Конечно, никто и ничего тогда не почувствовал. Припомнилось только, что, когда возвращались на бульвар через Нахимовскую, сквозь бесконечное кружение толпы (диванчик, где недавно сидели Лобович и незнакомка, был пуст), там почудилось Шелехову в чересчур увеселяющемся и нарядном скоплении народа нечто последнее, как бы занесенное на краю… Но причиной этого были недавно виденные, прячущиеся в трюмной темноте глаза, как будто и здесь они с многозначительной и мрачной своей усмешкой смотрели из‑за каждого угла, говоря про себя: «Навешали на себя цацек, буржуазные сволочи, дышите, наслаждаетесь?.. Подожди- ите!..» Газетные киоски еще не закрывались, хотя было уже поздно, торговали при свете огарков удушливым смятением севера, вестями о катастрофе, задыхающимися речами вождей.

— Вы там, в своей бригаде, про речь командующего слыхали? — спросил Ахромеев. — Вот это молодец! Весь флот держит в руке. Здорово, что мы попали сюда. Наши с Балтики пишут черт знает что, их на общий котел посадили, погоны сняли. Жалко ребят. Вот у нас так жизнь, ты смотри, один Приморский бульвар чего стоит, а!

В прорыве деревьев открылась площадка над морем, на которой, в синем свете звезд, медленно кружилась толпа.
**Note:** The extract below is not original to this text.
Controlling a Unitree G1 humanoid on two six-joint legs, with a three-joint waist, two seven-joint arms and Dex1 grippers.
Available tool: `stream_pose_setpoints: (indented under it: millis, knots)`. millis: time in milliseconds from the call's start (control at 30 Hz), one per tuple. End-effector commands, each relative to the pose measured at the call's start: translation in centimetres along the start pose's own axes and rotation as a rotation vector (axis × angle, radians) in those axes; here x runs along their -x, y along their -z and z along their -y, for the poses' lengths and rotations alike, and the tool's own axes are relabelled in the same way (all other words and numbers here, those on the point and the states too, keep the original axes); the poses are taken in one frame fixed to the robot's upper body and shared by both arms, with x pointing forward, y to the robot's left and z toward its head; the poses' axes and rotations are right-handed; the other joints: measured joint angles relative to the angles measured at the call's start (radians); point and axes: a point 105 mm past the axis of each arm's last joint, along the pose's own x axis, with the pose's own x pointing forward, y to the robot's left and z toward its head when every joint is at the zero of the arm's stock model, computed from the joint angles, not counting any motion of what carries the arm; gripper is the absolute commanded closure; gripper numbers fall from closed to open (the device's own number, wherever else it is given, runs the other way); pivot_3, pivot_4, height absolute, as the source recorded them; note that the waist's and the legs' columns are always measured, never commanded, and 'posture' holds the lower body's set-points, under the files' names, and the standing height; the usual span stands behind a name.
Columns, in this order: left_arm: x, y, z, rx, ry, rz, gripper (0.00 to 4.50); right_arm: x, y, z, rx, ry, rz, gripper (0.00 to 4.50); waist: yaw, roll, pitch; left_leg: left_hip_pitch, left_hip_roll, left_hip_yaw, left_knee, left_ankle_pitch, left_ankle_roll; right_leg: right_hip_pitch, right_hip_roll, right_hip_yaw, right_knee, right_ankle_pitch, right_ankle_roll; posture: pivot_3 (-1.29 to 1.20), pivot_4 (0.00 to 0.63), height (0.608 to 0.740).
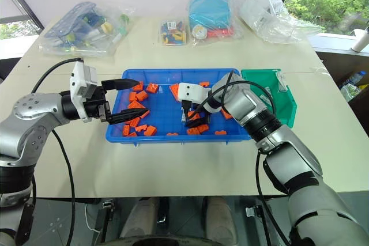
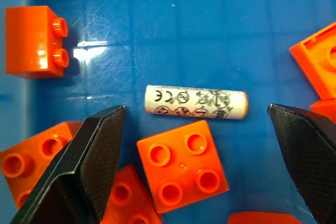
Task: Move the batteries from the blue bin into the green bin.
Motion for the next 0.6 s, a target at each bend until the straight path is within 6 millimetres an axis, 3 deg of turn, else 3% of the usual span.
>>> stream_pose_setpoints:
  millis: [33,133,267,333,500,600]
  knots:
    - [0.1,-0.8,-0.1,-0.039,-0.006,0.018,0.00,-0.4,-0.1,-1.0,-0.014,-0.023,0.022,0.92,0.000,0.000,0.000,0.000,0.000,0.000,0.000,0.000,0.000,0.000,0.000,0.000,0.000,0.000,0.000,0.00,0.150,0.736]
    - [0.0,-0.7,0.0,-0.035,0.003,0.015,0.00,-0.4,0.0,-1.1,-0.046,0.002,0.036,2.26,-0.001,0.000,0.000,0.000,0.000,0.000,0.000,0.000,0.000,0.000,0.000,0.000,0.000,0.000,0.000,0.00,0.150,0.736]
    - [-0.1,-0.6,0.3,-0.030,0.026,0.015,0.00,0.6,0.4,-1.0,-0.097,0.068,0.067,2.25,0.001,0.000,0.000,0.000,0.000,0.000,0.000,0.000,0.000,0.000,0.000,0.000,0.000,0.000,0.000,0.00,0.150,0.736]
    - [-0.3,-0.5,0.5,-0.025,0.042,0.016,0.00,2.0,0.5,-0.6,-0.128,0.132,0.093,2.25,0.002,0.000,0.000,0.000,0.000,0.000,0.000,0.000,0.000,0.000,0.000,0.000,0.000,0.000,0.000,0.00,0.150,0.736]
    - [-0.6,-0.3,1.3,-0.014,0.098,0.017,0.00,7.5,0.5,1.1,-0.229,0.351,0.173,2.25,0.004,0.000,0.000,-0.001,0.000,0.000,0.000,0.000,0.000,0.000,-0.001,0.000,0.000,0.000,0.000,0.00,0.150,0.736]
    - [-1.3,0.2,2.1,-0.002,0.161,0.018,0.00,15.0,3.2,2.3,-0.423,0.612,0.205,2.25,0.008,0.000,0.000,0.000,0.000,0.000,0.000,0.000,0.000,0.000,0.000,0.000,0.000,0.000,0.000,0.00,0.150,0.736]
Внизу невидимое море было бездыханно. Ночь казалась выхваченной из кинематографического фильма: рядом должны быть еще купы пальм, ступени виллы, спускающейся к самой воде, и трагические, изрыданные скрипкой прибои. Вообще Шелехов еще не привык к этой обстановке, разные видения носились мимо, язвили, чаровали, таяли. Оба спутника его, попав в толпу, заиграли, как кони, где‑то кого‑то увидали, кого‑то окликнули, о ком‑то перешепнулись: чувствовалось, что они здесь завсегдатаи и что у них есть интересные знакомства, а с Шелеховым все переговорено… И он не удивился, когда они, небрежно извинившись, кинулись в толпу за ка- кими‑то девчонками, оставив его одного.

Где‑то повторилось старое ощущение своей мешковатости, ненужности. Толпа влекла его к себе, как чужеродное тело.

Он отошел, полежал грудью на каменной ограде над морем. Он все‑таки чего‑то еще ждал. Зачем на Нахимовской остановился с Мерфельдом и не догнал ту до конца? А может быть, то была и не она? Многие, что проходили мимо, шепча и звеня смехом, были похожи на нее, но он уже не верил. Это его сбивали с толку серые платья сестер милосердия, в которых все женщины казались одинаковыми. Уже потихоньку уставал верить в невозможное.

И вдруг она прошла мимо.

Да, она, вагонная спутница, и в том же сером платье, в каком он увидал ее впервые. Она не спеша, не сопровождаемая никем, поднялась по ступенькам от моря, и была самая спокойная естественность в этом необычайном, потрясающем появлении. Едва ли она даже не позевывала. И, может быть, потому Шелехов и не ринулся к ней бурно навстречу, как представлял себе тысячу раз в мечтах, а только нерешительно загородил дорогу.

— Это вы? — мог лишь он пробормотать. — Вы?

Девушка остановилась, вглядывалась в него, от неожиданности прижав ладони к груди.

— А — а, милый спутник! Ну, вас не узнать. Где же вы до сих пор пропадали?

Он не мог сразу собрать своего тела, мыслей, слов. Сам не помнил, что бормотал в ответ на ее играющий щебет. Растерянно позволил взять себя под руку, кого‑то неуклюже толкнул, кому‑то наступил на ногу.

— Меня зовут Жекой. Идемте, выйдем из толпы. Я еще должна вас хорошенько поблагодарить, прапорщик, за ту честь… помните?